Wenn Sie sich für ein anderes Rennen anmelden, können Sie sich sicherlich besser fühlen, eine neue Herausforderung annehmen und sich auf ein Ereignis freuen. Aber wenn Sie einfach versuchen, die Gefühle zu vermeiden, die mit Ihrer letzten Ziellinie verbunden sind, warnt Oliva, dass Sie einen unangenehmen Zyklus schaffen werden, der sich weiter erfüllen wird.

Sobald Sie sich die Zeit genommen haben, sich auszuruhen, vernachlässigte Aktivitäten anzunehmen und sich neu zu gruppieren, ist es jedoch völlig normal, eine neue Herausforderung anzunehmen.

„Du kannst nicht kontrollieren, was in diesem letzten Rennen passiert ist, aber du kannst dein Training, deine Freude und deine Gefühle während der Vorbereitung auf dein nächstes Event verbessern.“

Nach vielen Wochen schlafloser Nächte, trauriger Spotify—Playlists und der Infragestellung meiner eigenen geistigen Gesundheit reiste ich mit drei meiner Freunde — von denen ich zwei für den Ironman trainiert hatte -, um den Philadelphia Marathon zu laufen. Nur sechs Wochen nach unserem Ironman, Wir haben das Unterfangen eher als Roadtrip als als Rennwochenende behandelt. Immerhin brauchten wir nach unseren Erfahrungen in Maryland ein relativ zurückhaltendes Rennwochenende.

Nach einem Samstag, an dem ich gelacht, praktische Witze miteinander gemacht, ein Ben and Jerry’s Cookie Dough Bier getrunken und allgemein vermasselt hatte, lief ich meinen 11. Marathon und fühlte mich entspannt, stark und selbstbewusst. Am Ende lief ich sogar meine zweitbeste Marathonzeit aller Zeiten.

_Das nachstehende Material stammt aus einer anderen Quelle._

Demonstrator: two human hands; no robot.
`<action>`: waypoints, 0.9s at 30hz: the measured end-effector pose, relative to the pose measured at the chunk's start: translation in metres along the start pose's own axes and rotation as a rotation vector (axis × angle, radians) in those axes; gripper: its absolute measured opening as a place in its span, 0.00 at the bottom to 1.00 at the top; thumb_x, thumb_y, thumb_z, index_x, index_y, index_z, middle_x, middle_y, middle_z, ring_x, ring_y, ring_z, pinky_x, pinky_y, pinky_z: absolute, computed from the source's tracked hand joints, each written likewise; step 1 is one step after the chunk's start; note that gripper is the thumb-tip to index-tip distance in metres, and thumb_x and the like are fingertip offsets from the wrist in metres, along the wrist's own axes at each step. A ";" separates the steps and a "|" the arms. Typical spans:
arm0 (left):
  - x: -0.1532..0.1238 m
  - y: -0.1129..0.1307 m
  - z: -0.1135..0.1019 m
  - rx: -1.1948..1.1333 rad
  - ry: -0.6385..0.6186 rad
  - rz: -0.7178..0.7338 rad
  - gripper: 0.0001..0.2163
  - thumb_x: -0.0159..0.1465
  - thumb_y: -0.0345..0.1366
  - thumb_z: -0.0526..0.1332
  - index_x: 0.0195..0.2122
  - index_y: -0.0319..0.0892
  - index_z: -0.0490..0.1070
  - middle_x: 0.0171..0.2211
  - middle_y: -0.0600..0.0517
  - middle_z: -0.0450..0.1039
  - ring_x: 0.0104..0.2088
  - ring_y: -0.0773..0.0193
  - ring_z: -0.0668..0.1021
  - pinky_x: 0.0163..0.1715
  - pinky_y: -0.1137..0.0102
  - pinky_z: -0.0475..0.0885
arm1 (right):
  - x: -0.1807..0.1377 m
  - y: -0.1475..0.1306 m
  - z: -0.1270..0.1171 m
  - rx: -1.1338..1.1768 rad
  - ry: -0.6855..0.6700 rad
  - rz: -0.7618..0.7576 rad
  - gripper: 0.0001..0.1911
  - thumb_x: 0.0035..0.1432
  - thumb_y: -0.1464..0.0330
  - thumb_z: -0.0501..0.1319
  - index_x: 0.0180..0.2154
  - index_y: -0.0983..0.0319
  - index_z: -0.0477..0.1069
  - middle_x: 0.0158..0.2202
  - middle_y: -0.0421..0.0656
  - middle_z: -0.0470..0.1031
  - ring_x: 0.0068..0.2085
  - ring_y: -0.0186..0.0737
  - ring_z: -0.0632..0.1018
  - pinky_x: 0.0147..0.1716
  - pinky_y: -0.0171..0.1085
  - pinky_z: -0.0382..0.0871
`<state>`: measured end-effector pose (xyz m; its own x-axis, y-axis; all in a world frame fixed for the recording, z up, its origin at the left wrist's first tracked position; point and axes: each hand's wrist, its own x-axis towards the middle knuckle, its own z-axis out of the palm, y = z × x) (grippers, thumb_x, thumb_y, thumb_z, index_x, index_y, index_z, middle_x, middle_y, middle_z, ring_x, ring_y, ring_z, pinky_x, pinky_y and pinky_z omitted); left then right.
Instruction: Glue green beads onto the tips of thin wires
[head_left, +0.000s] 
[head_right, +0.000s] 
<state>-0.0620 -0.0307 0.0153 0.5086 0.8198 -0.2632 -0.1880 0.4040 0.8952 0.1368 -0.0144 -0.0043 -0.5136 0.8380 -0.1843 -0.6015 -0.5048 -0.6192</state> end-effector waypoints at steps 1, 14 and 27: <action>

Ein gutes Rennen zu fahren fühlte sich gut an. Aber das Beste daran war, dass ich mich daran erinnerte, warum ich Langstreckenrennen überhaupt liebte. Es geht nicht nur um die Rennergebnisse oder die gottesfürchtigen, aber wertvollen Fotos, die meine Mutter von mir bekommen hat, wie ich meinen Vater auf der Strecke High-five gemacht habe.

Es ist die Reise – die verrückten Endorphine und die Freunde, die ich auf dem Weg gemacht habe (in diesem speziellen Fall eine überlastete Fahrt nach Philly und drei Männer, die mich aus der Nase lachen lassen), die mich dazu bringen, für mehr zurückzukommen. Wenn ich nur einen Sportpsychologen angezapft hätte, bevor ich das geschrieben hätte, hätte ich viel früher gelächelt — und wieder selbstbewusst trainiert.